When Money Needs More Than Skill Building
I’m going to guess that money — while important to you — doesn’t feel like a steady force in your life.
You’ve probably done your best to figure it out. You’ve read the books, tried the spreadsheets, and worked hard to be responsible — pricing your work fairly, staying on top of your numbers, and doing what you can to “be good” with money, whatever that has meant in your world.
And yet, even with all that effort, something is tender and unresolved. Maybe you hesitate every time you go to send an invoice. Maybe you feel a rush of shame when someone brings up profit margins or taxes. Or maybe you’re simply tired of pretending you’re not overwhelmed, even though on paper everything should be fine.
If that’s where you are, you’re most definitely in good company.
It’s why I created Get Right With Money® — a 9-week program for women who are craving a different way to relate to money, one that honors both the practical and the deeply personal.
Still, you might be reading through the program and thinking: This seems a little too woo. I need real, grounded, practical help.
That hesitation deserves more than a quick answer.
You’re Not Wrong to Be Cautious
There’s a good reason this question comes up. Most of us weren’t raised to approach money with relational curiosity. We were taught it’s math, logic, and responsibility — and if it felt hard or confusing, the story often became that we were the problem.

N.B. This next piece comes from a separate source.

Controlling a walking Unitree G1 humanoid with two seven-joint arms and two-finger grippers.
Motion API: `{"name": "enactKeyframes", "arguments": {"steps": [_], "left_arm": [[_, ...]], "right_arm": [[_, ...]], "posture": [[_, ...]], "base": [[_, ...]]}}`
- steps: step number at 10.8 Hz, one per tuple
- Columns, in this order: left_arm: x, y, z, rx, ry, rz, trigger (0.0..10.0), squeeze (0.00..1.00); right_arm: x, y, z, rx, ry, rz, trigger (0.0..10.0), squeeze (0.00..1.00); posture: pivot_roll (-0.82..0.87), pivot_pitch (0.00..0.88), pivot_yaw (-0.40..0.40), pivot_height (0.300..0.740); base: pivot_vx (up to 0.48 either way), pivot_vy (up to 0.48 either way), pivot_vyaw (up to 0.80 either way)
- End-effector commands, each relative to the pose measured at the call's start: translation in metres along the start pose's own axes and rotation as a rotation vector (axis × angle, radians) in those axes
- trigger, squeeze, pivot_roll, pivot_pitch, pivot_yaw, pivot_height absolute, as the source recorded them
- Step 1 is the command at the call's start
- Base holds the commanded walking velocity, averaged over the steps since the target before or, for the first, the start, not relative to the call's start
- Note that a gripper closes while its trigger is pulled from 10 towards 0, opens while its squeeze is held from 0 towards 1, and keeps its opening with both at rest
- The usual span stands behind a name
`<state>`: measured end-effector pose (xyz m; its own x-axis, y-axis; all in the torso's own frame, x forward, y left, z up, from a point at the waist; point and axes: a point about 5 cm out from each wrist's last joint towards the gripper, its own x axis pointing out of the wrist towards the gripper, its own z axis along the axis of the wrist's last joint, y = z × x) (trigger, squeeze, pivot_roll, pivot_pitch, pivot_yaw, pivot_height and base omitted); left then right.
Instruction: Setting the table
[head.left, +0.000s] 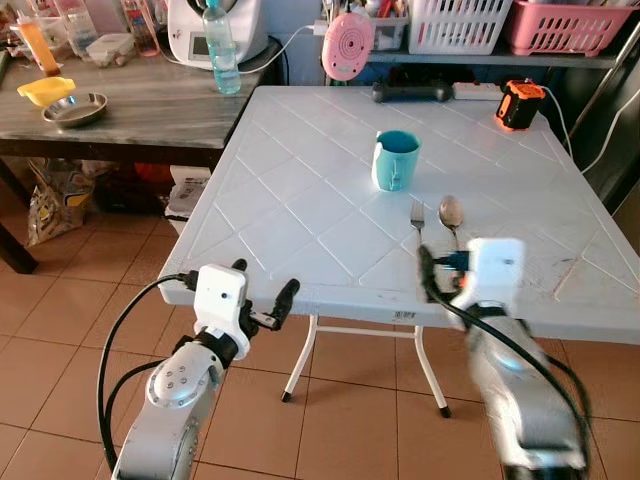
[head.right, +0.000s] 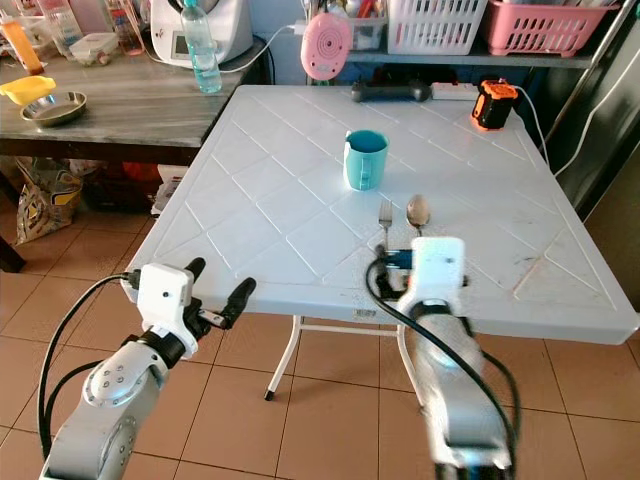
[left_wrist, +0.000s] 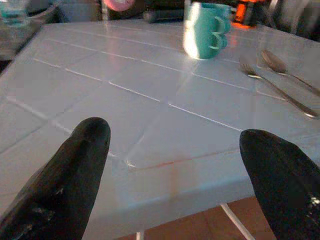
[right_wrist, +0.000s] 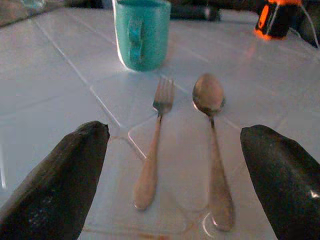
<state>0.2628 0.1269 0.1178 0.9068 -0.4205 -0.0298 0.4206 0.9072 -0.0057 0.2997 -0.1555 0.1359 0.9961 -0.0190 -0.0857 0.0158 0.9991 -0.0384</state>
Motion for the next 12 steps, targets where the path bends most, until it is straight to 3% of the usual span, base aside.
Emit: {"name": "enactKeyframes", "arguments": {"steps": [1, 3, 5, 8, 12], "left_arm": [[-0.002, -0.005, 0.001, 0.002, 0.004, -0.05, 10.0, 0.0], [-0.011, -0.01, -0.001, -0.007, 0.041, -0.169, 10.0, 0.0], [-0.015, -0.004, -0.001, 0.008, 0.062, -0.203, 10.0, 0.0], [-0.016, -0.009, 0.003, 0.031, 0.072, -0.284, 10.0, 0.0], [-0.021, -0.011, 0.003, 0.016, 0.091, -0.346, 10.0, 0.0]], "right_arm": [[0.009, 0.005, -0.002, 0.003, 0.037, -0.021, 10.0, 0.0], [0.026, 0.014, 0.004, 0.025, 0.054, -0.013, 10.0, 0.0], [0.037, 0.027, -0.001, 0.056, 0.117, 0.023, 10.0, 0.0], [0.053, 0.027, 0.005, 0.068, 0.113, -0.05, 10.0, 0.0], [0.064, 0.014, 0.002, 0.066, 0.128, -0.102, 10.0, 0.0]], "posture": [[0.0, 0.066, 0.034, 0.74], [0.02, 0.081, 0.023, 0.74], [0.03, 0.098, 0.018, 0.74], [0.02, 0.11, 0.015, 0.74], [0.03, 0.112, 0.005, 0.74]], "base": [[0.0, 0.0, 0.0], [0.0, 0.0, 0.0], [0.0, 0.0, 0.0], [0.0, 0.0, 0.0], [0.0, 0.0, 0.0]]}}
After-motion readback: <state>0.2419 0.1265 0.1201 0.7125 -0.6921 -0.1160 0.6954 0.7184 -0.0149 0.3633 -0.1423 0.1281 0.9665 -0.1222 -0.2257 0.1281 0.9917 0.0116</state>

Add to that spiritual business spaces that frame everything as mindset or manifestation, and it makes sense that you’d be wary. Being told to “trust the universe” when what you actually need is help understanding your numbers can feel dismissive at best.
So no, you’re not wrong to question this. You’re being thoughtful. You’re paying attention to what you need, and that discernment is a strength — not a block.
This Isn’t About “Good Vibes” — It’s About Safety
When I talk about the nervous system, embodiment, or energy, I’m not talking about vision boards or bypassing reality. What I see, again and again, is that many so-called money problems are actually safety problems.
The freeze that shows up when you try to raise your rates.
The dread when you try to check your balance.
The guilt around receiving more than you feel comfortable with.
These aren’t things you can fix by being more disciplined, thinking positively, or downloading a better system. They live in the body — in conditioned patterns around survival, worth, and protection.
That’s why this work includes structure and somatic support. Not to teach you what to do, but to help your system feel safe enough to listen. When regulation enters the picture, right action becomes possible — and sustainable.
As a Former CPA — Practicality Is in My Bones
This work is not about teaching you how to do money “correctly,” or handing you a new set of skills to master. It’s about creating the conditions where your own wisdom can come back online.
When money is tangled with fear, shame, or old wounding, even the most practical advice can feel inaccessible — not because you’re incapable, but because your system is busy trying to protect you. In those moments, action isn’t guided by clarity. It’s guided by survival.
Get Right With Money focuses on helping you regulate and gently release that wounding, so your relationship with money is no longer organized around threat. As that happens, something natural tends to emerge: a steadier sense of self, a wider perspective, and an increased capacity to listen inwardly.
From that place, people often know what their next steps are. For some, that means choosing to learn concrete skills. For others, it means hiring support, changing structures, or letting go of approaches that were never a good fit. The direction isn’t prescribed here — it’s revealed from within.
The confidence and peace that come from this work don’t come from having all the answers. They come from trusting yourself to meet money without bracing, and from having the internal steadiness to respond rather than react.
Both Intuition and Structure
You don’t belong in rigid, hyper-masculine financial spaces — but you don’t want to float in abstraction either.
You want something real. Something grounded. Something humane.
Lasting change lives at the intersection of self-trust and grounded support. When your nervous system is supported, your thinking becomes clearer. When your energy is grounded, your capacity to take action becomes more accessible. And when your relationship with money shifts, the rest of your life begins to reorganize too.
It doesn’t have to be either/or. Here, it’s both.
Money Is a Relationship
I once worked with a woman who cried nearly every time she looked at her numbers. Not because she didn’t care, but because it felt like too much — too much pressure, too much shame, too much fear.
After we created enough safety for her to look, her experience began to change. She didn’t suddenly love spreadsheets, but she did begin meeting her finances with clarity instead of dread.
That kind of change doesn’t come from tips or tricks. It comes from being met where you are, and then being gently guided forward.
If You’re Still Unsure
That hesitation you’re feeling makes sense. This work asks something different of you — not to try the same thing again (but harder), but to slow down and be honest about what’s no longer working.
If you feel a pull toward this, even alongside the questions, I invite you to listen.